■ **Task statement**
In this exercise, the entries below are to be transcribed exactly, line by line.
.....
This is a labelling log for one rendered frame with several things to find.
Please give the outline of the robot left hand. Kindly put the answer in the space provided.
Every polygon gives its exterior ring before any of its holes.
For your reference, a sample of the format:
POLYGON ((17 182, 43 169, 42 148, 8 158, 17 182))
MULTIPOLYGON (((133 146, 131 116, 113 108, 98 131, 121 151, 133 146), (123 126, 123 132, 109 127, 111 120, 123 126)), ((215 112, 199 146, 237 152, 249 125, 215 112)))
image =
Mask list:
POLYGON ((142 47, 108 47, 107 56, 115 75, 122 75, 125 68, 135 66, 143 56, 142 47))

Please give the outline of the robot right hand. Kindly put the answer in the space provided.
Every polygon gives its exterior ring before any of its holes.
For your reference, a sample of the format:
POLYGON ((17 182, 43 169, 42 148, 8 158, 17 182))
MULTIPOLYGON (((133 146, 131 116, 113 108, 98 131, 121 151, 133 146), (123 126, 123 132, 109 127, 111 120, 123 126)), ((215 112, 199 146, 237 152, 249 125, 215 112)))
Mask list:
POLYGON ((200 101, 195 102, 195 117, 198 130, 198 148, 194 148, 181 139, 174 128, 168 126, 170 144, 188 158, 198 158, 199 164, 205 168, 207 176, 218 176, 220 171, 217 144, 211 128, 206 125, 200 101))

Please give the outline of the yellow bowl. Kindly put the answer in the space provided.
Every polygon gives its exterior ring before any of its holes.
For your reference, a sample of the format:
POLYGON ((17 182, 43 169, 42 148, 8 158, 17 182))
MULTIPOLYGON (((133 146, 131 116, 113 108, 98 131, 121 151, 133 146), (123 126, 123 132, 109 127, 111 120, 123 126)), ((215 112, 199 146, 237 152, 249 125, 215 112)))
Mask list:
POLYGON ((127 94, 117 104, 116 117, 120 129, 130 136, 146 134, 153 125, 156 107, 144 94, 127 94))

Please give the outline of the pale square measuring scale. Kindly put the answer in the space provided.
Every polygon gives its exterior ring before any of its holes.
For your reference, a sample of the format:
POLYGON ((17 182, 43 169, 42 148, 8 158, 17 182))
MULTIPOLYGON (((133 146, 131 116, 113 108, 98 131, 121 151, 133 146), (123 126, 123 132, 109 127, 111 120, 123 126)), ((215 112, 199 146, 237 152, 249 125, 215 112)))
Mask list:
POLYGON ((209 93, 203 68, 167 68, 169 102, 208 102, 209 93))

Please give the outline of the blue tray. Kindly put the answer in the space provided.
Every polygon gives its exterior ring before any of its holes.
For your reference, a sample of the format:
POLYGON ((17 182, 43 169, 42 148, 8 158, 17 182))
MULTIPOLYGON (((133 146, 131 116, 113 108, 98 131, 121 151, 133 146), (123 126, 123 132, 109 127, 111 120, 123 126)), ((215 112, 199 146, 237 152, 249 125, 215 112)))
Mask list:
.....
■ **Completed exercise**
This is a labelling log for one rendered frame with several things to find.
Please give the outline of the robot left hand. Kindly put the answer in the space provided.
Every polygon gives its exterior ring before any of its holes.
For your reference, a sample of the format:
POLYGON ((17 182, 43 169, 42 148, 8 158, 17 182))
MULTIPOLYGON (((133 146, 131 116, 113 108, 98 131, 121 151, 133 146), (123 126, 123 132, 109 127, 111 120, 123 126)), ((215 112, 199 146, 237 152, 249 125, 215 112)))
image =
Mask list:
POLYGON ((142 47, 108 47, 107 56, 115 75, 122 75, 125 68, 135 66, 143 56, 142 47))

Please give the outline of the robot right hand. Kindly put the answer in the space provided.
Every polygon gives its exterior ring before any of its holes.
For your reference, a sample of the format:
POLYGON ((17 182, 43 169, 42 148, 8 158, 17 182))
MULTIPOLYGON (((133 146, 131 116, 113 108, 98 131, 121 151, 133 146), (123 126, 123 132, 109 127, 111 120, 123 126)), ((215 112, 199 146, 237 152, 249 125, 215 112)))
Mask list:
POLYGON ((200 101, 195 102, 195 117, 198 130, 198 148, 194 148, 181 139, 174 128, 168 126, 170 144, 188 158, 198 158, 199 164, 205 168, 207 176, 218 176, 220 171, 217 144, 211 128, 206 125, 200 101))

Please give the outline of the yellow bowl. Kindly put the answer in the space provided.
Every polygon gives its exterior ring before any of its holes.
For your reference, a sample of the format:
POLYGON ((17 182, 43 169, 42 148, 8 158, 17 182))
MULTIPOLYGON (((133 146, 131 116, 113 108, 98 131, 121 151, 133 146), (123 126, 123 132, 109 127, 111 120, 123 126)), ((215 112, 199 146, 237 152, 249 125, 215 112)))
Mask list:
POLYGON ((127 94, 117 104, 116 117, 120 129, 130 136, 146 134, 153 125, 156 107, 144 94, 127 94))

Please give the outline of the pale square measuring scale. Kindly put the answer in the space provided.
Every polygon gives its exterior ring before any of its holes.
For your reference, a sample of the format:
POLYGON ((17 182, 43 169, 42 148, 8 158, 17 182))
MULTIPOLYGON (((133 146, 131 116, 113 108, 98 131, 121 151, 133 146), (123 126, 123 132, 109 127, 111 120, 123 126)), ((215 112, 199 146, 237 152, 249 125, 215 112)))
Mask list:
POLYGON ((209 93, 203 68, 167 68, 169 102, 208 102, 209 93))

Please give the outline of the blue tray. Kindly put the answer in the space provided.
Every polygon gives its exterior ring before any of its holes.
For your reference, a sample of the format:
POLYGON ((17 182, 43 169, 42 148, 8 158, 17 182))
MULTIPOLYGON (((133 146, 131 116, 113 108, 98 131, 121 151, 133 146), (123 126, 123 132, 109 127, 111 120, 123 126)), ((215 112, 199 146, 237 152, 249 125, 215 112)))
Mask list:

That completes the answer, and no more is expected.